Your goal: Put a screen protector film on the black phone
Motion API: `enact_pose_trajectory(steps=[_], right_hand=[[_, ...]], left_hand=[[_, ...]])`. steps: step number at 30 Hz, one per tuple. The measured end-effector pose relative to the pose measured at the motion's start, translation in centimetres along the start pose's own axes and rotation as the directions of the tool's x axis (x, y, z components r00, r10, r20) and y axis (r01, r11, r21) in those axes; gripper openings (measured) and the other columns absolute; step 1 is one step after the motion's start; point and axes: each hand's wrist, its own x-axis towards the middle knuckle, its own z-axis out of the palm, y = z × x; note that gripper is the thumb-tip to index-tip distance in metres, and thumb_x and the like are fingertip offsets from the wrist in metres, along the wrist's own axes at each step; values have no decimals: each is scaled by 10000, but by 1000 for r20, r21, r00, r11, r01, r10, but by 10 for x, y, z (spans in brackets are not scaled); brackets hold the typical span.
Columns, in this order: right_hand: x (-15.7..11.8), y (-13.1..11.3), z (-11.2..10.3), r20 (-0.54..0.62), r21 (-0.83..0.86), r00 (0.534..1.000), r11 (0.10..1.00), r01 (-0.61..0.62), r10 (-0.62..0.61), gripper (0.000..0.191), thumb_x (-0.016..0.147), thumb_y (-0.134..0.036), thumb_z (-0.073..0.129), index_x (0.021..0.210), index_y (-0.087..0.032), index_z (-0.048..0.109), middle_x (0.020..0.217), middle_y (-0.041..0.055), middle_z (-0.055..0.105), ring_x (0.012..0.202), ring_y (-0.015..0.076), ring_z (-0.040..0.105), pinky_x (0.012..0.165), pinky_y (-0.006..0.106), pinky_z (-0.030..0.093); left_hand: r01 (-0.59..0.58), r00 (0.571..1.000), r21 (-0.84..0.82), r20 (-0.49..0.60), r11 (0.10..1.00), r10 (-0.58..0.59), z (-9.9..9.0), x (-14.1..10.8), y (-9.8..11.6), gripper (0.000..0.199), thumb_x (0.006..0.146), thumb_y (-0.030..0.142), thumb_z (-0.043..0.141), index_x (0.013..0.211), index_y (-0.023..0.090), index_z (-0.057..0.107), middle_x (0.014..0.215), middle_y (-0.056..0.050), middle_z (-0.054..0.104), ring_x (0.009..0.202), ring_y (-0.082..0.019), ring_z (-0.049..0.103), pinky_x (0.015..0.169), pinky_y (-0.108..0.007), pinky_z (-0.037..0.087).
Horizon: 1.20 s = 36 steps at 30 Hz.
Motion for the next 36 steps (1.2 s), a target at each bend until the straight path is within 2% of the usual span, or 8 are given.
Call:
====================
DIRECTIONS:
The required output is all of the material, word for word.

ANSWER AREA:
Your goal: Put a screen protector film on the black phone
Motion API: `enact_pose_trajectory(steps=[_], right_hand=[[_, ...]], left_hand=[[_, ...]])`. steps: step number at 30 Hz, one per tuple. The measured end-effector pose relative to the pose measured at the motion's start, translation in centimetres along the start pose's own axes and rotation as the directions of the tool's x axis (x, y, z components r00, r10, r20) and y axis (r01, r11, r21) in those axes; gripper openings (measured) and the other columns absolute; step 1 is one step after the motion's start; point and axes: each hand's wrist, its own x-axis towards the middle knuckle, its own z-axis out of the palm, y = z × x; note that gripper is the thumb-tip to index-tip distance in metres, and thumb_x and the like are fingertip offsets from the wrist in metres, along the wrist's own axes at each step; values have no decimals: each is scaled by 10000, but by 1000 for r20, r21, r00, r11, r01, r10, but by 10 for x, y, z (spans in brackets are not scaled); brackets hold the typical span.
Columns, in this order: right_hand: x (-15.7..11.8), y (-13.1..11.3), z (-11.2..10.3), r20 (-0.54..0.62), r21 (-0.83..0.86), r00 (0.534..1.000), r11 (0.10..1.00), r01 (-0.61..0.62), r10 (-0.62..0.61), gripper (0.000..0.191), thumb_x (-0.016..0.147), thumb_y (-0.134..0.036), thumb_z (-0.073..0.129), index_x (0.021..0.210), index_y (-0.087..0.032), index_z (-0.048..0.109), middle_x (0.020..0.217), middle_y (-0.041..0.055), middle_z (-0.055..0.105), ring_x (0.012..0.202), ring_y (-0.015..0.076), ring_z (-0.040..0.105), pinky_x (0.012..0.165), pinky_y (-0.006..0.106), pinky_z (-0.030..0.093); left_hand: r01 (-0.59..0.58), r00 (0.571..1.000), r21 (-0.84..0.82), r20 (-0.49..0.60), r11 (0.10..1.00), r10 (-0.58..0.59), z (-9.9..9.0), x (-14.1..10.8), y (-9.8..11.6), gripper (0.000..0.199), thumb_x (0.006..0.146), thumb_y (-0.030..0.142), thumb_z (-0.043..0.141), index_x (0.013..0.211), index_y (-0.023..0.090), index_z (-0.057..0.107), middle_x (0.014..0.215), middle_y (-0.056..0.050), middle_z (-0.054..0.104), ring_x (0.009..0.202), ring_y (-0.082..0.019), ring_z (-0.049..0.103), pinky_x (0.015..0.169), pinky_y (-0.108..0.007), pinky_z (-0.037..0.087).
Horizon: 1.20 s = 36 steps at 30 Hz.
Motion for the next 36 steps (1.2 s), a target at each bend until the straight path is within 2% of the usual span, or 8 are given.
Call:

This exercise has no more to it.